The dog runs off into the woods, and the three men give chase. The dog suddenly stops barking, and they all go home. They all know that something “got” the dog. That night, the dog returns, bloody and very sick. Paul and Will put it down outside, and Travis takes it badly. There’s a small chance that little Andrew may have been in the room with the sick dog. The two families decide to stay apart for a couple of days. Travis has a dream that he’s got the disease.

That night, Travis overhears Will and Kim talking about leaving, and Andrew won’t stop crying. He tells Paul what he heard. Paul and Sarah explain that if Kim and Will leave, they are going to want all the water. If they need anything they know where the family lives. Killing them is the only way to stay safe. Will’s ready for them with his own gun, and soon it’s a standoff, with Travis in his bedroom listening to all of it. Things go badly.

The next night, we see Sarah explaining to Travis that he doesn’t need to fight it anymore. Yes, he’s got the plague. He see a flashback showing that Travis did go in the room with the sick dog and then lied about it, indirectly causing the mayhem that followed. In the final scene, we see that Paul and Sarah seem to be infected, but Travis is no longer there.

Commentary

From the very first scene, we see that Bud has a virulent plague, but we don’t really see what that means. I kept waiting for the inevitable zombie attack, but that never happened. That’s not what comes at night. What does come at night? Nightmares and paranoia, that’s what.

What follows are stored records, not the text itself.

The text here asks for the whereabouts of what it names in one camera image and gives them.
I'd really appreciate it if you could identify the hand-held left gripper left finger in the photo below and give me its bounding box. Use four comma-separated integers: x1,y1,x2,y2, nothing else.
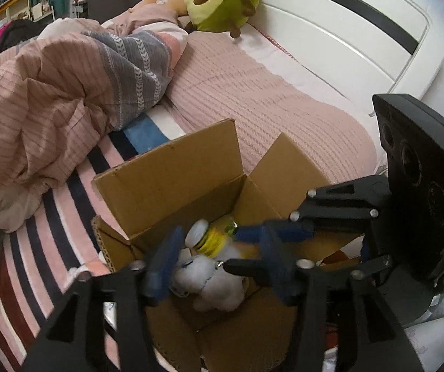
22,227,186,372

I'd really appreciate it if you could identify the green avocado plush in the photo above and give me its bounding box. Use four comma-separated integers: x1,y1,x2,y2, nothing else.
183,0,262,39

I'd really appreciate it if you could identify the yellow white shelf unit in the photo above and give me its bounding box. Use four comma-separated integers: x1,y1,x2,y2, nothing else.
0,0,31,53

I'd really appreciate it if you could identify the black bag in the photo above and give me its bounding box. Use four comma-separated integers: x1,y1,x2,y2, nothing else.
0,19,43,53

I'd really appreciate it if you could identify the fluffy white plush toy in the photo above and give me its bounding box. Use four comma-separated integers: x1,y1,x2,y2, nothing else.
170,246,248,312

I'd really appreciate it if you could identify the striped plush blanket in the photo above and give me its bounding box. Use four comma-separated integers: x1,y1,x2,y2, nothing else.
0,114,176,372

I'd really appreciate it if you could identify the brown cardboard box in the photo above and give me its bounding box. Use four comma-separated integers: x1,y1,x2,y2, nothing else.
91,118,366,372

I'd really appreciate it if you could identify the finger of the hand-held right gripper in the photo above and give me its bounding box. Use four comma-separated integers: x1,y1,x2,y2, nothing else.
234,175,391,246
222,254,395,289

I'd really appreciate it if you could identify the small white side table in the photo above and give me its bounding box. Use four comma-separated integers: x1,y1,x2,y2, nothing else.
30,0,56,22

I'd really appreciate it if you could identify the pink grey striped duvet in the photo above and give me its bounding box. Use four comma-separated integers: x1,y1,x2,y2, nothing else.
0,17,189,233

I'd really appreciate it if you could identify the yellow-labelled jar with white lid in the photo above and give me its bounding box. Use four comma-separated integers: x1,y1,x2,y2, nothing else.
185,219,242,258

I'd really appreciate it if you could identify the dark desk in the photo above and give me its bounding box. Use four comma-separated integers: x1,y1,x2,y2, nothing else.
73,0,147,24

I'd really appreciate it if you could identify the pink knitted pillow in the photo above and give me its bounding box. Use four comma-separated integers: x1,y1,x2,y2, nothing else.
160,27,380,187

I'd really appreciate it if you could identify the tan plush toy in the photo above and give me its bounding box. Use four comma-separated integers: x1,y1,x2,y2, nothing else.
144,0,192,18

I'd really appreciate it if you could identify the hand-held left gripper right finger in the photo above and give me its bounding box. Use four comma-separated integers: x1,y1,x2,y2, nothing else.
259,227,424,372

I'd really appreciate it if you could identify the white printed cloth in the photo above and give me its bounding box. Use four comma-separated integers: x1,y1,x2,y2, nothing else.
400,287,444,372

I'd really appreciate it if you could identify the white bed headboard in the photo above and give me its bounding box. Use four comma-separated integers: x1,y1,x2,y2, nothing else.
146,0,444,121

This film came out in 2017, but it perfectly demonstrates the paranoia caused by a pandemic. How many times you gotta wash your hands? Were you wearing your gloves and mask? Maybe the families should avoid each other for a while. Did you touch anything? How many times have you asked or been asked these questions in the past year?

This is one of those films where no one actually does anything stupid. It’s one of those situations where everything evolves logically and sensibly, but somehow still manages to go all wrong. What a happy ending!